Published: Mon 6 Aug 2012 10:42 AM
Australian Farmers Warn NZ Against GE
What can we learn from the experience of our Australian neighbours about how the introduction of GE crops will affect our agricultural industry and New Zealand’s economy?
What are the better options available to New Zealand farmers?
Two Australian farmers are currently touring around New Zealand to talk with people about their experiences of GE crops grown in their regions. Their experiences will interest farmers, scientists, officials, politicians and the general public concerned with New Zealand’s agricultural and economic future.
Recently – we have started seeing organic and non-GE conventional farmers hit back by going to court. They are being proactive about maintaining their GE free status and access to markets that comes with that status. The two speakers in this GE tour have experienced first-hand the effects that the release of GE crops have had on their communities and businesses.

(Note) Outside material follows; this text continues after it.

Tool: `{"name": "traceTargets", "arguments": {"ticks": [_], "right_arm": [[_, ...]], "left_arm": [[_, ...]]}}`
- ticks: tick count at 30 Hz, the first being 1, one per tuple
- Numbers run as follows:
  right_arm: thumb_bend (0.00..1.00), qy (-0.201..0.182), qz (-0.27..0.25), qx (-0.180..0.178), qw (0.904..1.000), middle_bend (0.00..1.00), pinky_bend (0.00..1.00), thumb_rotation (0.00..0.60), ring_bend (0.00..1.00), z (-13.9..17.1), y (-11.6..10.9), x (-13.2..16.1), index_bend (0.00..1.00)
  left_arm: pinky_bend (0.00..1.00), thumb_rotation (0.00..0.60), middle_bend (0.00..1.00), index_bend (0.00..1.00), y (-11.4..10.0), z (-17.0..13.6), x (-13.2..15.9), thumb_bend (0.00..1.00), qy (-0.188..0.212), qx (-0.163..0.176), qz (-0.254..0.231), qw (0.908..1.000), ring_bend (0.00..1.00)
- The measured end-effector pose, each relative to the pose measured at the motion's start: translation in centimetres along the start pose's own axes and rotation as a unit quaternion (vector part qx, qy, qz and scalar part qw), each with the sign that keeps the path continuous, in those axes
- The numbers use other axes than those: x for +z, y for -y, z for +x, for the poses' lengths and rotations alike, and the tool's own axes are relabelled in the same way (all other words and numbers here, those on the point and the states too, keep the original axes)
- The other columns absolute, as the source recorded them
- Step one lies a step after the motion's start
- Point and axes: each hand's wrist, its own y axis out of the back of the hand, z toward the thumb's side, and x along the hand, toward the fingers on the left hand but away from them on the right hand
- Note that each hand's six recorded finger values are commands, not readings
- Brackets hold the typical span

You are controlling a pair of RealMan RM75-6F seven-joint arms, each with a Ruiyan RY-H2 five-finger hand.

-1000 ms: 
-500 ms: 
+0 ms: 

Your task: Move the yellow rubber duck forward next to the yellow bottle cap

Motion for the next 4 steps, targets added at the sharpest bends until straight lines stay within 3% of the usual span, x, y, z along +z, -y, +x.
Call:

They will cover the issues of liability and co-existence for organic and non-GM farmers.
6 August -- Wellington
7 August -- Palmerston North, Hawkes Bay
8 August -- Bay of Plenty
9 August -- Waikato
10 August -- Auckland
11 August -- Northland
Julie Newman is the National Spokesperson for the Australian Network of Concerned Farmers, an alliance of Australian farmers lobbying for fair risk management to prevent non-GM farmers being adversely impacted by GE crops.
She has a strong agricultural background including being a delegate on the Western Australian Ministerial advisory committee for GM crops, Vice President of WA Farmers Grain Council for many years, and representing West Australia on the Grains Council of Australia policy council and seeds subcommittee.
Bob Mackley - is a non-organic canola farmer in Victoria. He is a strong community figure, a volunteer fire fighter and current President of his local brigade, and a Victorian Police endorsed Firearms Safety Instructor. He is a past District Council Chairman, member of the Victorian Farmers Federation.
His crops have been contaminated by his neighbour’s GE canola crops and he is very concerned about the impact of this on his business. He is also concerned about the impact of GE contamination on his fellow non-GE farmers businesses and on the divisive effect on community relationships.
With the pressure on to release the first GE crops in New Zealand, it’s time to examine what impact they could have on our clean, green economy and marketing advantage.
What can we learn from the experience of our Australian neighbours about how the introduction of GE crops will affect our agricultural industry and New Zealand’s economy?